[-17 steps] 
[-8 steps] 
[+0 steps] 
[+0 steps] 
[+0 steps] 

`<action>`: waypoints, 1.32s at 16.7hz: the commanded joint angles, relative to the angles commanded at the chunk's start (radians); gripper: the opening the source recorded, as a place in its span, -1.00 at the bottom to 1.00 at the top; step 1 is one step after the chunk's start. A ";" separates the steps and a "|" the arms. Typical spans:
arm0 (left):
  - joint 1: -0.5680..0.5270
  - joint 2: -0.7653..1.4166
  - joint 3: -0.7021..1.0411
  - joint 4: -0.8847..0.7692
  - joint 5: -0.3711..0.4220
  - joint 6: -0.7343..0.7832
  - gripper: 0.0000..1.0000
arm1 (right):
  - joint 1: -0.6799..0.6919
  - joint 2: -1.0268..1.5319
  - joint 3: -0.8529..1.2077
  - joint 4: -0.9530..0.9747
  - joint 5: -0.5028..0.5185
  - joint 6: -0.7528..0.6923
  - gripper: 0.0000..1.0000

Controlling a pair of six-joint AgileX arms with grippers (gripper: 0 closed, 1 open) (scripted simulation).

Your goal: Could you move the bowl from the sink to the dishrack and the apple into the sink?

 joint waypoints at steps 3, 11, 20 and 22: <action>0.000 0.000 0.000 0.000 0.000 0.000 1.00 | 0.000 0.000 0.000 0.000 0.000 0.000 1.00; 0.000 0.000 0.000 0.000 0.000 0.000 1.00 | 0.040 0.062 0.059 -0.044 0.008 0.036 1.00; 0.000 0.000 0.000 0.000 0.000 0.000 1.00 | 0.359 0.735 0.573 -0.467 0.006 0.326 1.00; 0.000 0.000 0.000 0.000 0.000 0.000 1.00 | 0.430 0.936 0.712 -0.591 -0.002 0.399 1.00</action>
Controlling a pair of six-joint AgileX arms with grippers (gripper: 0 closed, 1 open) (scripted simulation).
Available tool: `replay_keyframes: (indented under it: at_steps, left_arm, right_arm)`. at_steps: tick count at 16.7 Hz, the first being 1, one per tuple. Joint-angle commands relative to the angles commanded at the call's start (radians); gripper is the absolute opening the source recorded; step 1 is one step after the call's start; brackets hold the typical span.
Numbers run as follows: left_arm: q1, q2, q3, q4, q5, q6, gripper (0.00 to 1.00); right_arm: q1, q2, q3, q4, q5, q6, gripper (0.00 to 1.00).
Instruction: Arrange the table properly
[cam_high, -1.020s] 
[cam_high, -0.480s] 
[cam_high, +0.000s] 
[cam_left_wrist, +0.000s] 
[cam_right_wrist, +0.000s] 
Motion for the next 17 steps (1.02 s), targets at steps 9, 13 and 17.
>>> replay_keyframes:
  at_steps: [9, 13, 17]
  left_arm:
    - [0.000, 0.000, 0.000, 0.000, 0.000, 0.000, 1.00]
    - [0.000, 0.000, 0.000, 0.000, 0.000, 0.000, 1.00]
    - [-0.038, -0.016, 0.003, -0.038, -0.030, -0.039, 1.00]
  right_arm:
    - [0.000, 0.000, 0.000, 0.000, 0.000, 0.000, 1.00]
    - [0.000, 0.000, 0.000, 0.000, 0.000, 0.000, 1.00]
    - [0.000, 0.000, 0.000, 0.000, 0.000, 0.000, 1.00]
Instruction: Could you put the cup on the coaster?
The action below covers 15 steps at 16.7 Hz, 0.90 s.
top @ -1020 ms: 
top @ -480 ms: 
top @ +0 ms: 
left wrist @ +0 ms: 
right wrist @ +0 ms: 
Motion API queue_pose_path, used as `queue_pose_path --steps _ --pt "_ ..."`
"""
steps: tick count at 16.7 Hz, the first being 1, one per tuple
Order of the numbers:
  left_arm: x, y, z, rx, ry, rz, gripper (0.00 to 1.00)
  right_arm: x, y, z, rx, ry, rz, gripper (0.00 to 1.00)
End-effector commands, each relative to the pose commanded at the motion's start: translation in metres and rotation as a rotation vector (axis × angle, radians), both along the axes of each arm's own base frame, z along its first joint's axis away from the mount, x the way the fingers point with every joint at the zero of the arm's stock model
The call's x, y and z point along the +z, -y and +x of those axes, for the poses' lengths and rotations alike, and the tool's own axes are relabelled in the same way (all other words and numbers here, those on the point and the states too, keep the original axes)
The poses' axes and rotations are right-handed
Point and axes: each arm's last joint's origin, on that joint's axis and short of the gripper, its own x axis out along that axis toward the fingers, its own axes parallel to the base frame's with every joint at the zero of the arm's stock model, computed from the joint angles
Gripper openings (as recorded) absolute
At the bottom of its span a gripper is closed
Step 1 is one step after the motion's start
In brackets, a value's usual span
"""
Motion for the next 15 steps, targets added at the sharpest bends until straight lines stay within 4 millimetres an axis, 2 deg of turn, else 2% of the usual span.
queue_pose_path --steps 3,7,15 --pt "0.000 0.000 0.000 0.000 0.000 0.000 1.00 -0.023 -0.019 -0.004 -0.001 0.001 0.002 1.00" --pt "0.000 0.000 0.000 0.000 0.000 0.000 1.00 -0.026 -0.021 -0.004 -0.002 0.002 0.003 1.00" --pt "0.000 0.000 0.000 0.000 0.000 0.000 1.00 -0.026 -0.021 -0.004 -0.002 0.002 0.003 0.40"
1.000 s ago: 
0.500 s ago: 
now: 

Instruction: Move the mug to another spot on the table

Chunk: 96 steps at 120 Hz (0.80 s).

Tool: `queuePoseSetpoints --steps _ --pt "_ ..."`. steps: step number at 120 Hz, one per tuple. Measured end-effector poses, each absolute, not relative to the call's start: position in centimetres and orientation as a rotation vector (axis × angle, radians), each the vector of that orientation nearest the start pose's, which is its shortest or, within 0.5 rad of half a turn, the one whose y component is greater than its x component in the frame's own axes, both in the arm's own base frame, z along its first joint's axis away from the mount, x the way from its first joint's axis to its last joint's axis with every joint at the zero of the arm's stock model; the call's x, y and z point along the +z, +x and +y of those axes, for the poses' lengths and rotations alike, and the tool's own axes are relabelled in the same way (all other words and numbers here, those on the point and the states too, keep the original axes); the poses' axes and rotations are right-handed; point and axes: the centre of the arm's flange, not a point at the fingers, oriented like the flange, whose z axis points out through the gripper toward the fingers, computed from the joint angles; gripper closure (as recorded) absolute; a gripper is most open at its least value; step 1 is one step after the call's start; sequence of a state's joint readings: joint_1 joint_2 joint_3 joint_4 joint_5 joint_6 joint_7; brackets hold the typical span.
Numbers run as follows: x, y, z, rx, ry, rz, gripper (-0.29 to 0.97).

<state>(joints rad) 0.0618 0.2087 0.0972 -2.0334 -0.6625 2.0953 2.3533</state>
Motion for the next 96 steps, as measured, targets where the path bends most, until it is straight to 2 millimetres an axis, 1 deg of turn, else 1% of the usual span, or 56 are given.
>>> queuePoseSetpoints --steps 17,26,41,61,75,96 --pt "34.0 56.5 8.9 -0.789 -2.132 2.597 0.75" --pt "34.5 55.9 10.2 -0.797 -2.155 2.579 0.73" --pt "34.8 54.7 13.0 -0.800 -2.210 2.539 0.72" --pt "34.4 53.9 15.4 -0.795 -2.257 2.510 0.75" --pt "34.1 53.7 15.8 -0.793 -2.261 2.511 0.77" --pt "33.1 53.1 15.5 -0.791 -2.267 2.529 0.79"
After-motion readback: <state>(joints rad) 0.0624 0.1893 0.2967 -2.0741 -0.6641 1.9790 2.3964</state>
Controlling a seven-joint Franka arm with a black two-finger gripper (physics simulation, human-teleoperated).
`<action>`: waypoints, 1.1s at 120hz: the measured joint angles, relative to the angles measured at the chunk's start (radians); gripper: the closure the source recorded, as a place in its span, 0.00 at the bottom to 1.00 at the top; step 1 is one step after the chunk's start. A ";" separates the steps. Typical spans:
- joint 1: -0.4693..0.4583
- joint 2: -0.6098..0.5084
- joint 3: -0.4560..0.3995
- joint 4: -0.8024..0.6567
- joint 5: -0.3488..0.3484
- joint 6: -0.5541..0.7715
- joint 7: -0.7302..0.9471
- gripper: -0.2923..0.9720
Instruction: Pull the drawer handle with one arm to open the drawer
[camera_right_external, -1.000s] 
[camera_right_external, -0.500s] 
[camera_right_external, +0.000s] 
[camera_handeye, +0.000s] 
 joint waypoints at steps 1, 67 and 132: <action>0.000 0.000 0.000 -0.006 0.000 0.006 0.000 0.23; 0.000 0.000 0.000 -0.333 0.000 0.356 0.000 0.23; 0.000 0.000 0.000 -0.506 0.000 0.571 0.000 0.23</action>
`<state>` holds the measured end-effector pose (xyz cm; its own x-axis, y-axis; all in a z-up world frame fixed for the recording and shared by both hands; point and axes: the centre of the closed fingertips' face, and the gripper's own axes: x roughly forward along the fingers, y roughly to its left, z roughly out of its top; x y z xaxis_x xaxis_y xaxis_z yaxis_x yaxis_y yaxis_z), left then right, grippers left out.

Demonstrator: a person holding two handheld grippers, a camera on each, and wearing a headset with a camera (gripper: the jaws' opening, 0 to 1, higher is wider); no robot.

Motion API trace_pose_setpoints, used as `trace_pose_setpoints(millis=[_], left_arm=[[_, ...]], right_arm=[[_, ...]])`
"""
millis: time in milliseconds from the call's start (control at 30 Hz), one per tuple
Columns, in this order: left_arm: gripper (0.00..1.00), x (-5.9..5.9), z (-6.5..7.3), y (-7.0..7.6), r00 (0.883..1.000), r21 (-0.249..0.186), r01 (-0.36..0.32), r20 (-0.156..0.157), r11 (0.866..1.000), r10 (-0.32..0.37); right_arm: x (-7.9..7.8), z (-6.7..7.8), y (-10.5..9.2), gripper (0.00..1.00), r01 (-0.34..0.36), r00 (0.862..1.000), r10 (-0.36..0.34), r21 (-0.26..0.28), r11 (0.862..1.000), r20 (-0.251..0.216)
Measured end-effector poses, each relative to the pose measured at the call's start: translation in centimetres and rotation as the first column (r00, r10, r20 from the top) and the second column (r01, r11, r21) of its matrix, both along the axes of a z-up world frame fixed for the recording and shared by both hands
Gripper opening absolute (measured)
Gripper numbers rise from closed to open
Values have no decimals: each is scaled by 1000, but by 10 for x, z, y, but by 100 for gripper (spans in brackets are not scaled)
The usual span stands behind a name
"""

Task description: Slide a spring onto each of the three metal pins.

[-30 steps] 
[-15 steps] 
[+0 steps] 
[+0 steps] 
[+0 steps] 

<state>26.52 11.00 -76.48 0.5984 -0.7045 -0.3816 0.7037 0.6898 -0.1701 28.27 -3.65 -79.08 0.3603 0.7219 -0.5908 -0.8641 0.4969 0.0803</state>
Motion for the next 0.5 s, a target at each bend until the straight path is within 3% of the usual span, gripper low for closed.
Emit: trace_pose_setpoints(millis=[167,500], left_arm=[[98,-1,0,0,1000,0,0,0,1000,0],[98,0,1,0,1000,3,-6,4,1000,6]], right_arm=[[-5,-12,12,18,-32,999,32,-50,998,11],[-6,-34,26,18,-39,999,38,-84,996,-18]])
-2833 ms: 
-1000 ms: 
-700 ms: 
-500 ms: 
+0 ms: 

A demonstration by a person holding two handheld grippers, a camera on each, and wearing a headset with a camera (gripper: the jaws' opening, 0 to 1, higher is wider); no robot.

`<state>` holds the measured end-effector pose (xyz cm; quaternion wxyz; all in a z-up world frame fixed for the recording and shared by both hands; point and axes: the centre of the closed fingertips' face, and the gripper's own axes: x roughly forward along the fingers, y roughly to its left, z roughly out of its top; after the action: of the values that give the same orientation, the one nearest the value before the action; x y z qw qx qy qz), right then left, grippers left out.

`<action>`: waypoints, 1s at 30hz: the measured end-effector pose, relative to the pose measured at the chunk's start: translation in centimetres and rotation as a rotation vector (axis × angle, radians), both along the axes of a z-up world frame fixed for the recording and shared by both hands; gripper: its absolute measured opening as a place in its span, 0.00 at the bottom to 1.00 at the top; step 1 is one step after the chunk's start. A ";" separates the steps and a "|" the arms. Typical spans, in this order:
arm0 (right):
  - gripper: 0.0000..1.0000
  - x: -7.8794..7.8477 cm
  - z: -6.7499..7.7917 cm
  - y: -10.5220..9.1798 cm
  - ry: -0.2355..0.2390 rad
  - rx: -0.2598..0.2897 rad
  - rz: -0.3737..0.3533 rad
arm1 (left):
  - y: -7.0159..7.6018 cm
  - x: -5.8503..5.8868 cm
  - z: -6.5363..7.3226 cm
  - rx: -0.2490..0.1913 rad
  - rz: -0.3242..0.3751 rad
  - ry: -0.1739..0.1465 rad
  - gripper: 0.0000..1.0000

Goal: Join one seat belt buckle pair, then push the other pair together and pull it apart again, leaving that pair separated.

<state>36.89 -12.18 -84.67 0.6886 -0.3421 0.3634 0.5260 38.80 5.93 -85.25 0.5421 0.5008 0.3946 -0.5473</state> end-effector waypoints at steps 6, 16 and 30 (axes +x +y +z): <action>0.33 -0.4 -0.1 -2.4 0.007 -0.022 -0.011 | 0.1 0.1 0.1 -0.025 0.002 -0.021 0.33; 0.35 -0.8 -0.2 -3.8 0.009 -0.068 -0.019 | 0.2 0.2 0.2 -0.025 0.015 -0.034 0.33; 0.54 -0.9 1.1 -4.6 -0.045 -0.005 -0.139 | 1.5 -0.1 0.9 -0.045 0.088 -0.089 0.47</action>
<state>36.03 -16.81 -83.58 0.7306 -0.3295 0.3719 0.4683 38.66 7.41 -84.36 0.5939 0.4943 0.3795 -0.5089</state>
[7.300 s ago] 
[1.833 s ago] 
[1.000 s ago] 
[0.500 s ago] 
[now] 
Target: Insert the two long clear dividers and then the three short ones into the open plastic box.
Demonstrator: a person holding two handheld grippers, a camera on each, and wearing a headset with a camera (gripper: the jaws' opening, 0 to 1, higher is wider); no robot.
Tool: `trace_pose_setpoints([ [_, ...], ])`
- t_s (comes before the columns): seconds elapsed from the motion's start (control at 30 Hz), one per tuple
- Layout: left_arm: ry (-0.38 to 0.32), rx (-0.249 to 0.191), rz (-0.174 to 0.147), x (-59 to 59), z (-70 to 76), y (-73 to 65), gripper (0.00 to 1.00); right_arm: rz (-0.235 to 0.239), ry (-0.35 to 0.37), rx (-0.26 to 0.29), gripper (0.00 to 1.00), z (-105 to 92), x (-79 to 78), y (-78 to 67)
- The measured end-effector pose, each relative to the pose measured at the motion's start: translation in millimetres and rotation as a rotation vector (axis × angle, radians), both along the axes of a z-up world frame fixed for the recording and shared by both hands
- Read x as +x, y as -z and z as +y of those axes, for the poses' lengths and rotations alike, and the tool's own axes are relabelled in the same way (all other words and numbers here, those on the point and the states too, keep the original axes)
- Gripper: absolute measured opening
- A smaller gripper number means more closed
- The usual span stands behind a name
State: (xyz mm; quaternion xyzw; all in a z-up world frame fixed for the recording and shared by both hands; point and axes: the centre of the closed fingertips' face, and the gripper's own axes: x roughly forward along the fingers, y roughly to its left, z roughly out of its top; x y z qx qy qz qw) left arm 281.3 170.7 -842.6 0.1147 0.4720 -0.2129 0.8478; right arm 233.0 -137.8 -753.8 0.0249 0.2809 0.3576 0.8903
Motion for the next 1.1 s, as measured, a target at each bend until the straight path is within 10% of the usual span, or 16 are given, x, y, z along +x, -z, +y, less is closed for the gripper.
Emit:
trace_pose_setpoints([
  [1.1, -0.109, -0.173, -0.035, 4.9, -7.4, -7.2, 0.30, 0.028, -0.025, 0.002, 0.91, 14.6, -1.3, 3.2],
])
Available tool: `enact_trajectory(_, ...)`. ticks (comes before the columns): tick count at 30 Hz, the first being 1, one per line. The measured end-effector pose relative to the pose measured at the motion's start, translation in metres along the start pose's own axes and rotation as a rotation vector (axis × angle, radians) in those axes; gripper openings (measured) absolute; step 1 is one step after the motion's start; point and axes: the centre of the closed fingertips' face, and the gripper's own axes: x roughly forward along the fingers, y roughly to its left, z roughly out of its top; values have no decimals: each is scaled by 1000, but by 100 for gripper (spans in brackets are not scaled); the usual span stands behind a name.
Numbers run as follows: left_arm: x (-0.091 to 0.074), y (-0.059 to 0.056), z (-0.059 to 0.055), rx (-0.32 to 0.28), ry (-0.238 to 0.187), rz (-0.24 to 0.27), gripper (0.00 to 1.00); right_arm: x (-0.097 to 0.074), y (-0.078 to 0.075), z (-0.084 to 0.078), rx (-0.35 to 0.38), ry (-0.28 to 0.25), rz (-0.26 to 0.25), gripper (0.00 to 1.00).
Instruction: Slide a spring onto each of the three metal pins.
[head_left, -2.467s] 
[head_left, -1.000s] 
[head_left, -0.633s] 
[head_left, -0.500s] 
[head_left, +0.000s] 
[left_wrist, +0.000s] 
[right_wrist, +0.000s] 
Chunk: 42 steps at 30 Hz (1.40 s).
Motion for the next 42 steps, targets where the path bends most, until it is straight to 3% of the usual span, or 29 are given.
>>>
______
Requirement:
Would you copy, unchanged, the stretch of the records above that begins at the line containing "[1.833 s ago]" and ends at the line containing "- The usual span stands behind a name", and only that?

Problem solution:
[1.833 s ago] 
[1.000 s ago] 
[0.500 s ago] 
[now] 
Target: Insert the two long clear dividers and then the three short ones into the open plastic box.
Demonstrator: a person holding two handheld grippers, a camera on each, and wearing a headset with a camera (gripper: the jaws' opening, 0 to 1, higher is wider); no robot.
Tool: `trace_pose_setpoints([ [_, ...], ])`
- t_s (comes before the columns): seconds elapsed from the motion's start (control at 30 Hz), one per tuple
- Layout: left_arm: ry (-0.38 to 0.32), rx (-0.249 to 0.191), rz (-0.174 to 0.147), x (-59 to 59), z (-70 to 76), y (-73 to 65), gripper (0.00 to 1.00); right_arm: rz (-0.235 to 0.239), ry (-0.35 to 0.37), rx (-0.26 to 0.29), gripper (0.00 to 1.00), z (-105 to 92), x (-79 to 78), y (-78 to 67)
- The measured end-effector pose, each relative to the pose measured at the motion's start: translation in millimetres and rotation as a rotation vector (axis × angle, radians), both along the axes of a z-up world frame fixed for the recording and shared by both hands
- Read x as +x, y as -z and z as +y of those axes, for the poses' lengths and rotations alike, and the tool's own axes are relabelled in the same way (all other words and numbers here, those on the point and the states too, keep the original axes)
- Gripper: absolute measured opening
- A smaller gripper number means more closed
- The usual span stands behind a name

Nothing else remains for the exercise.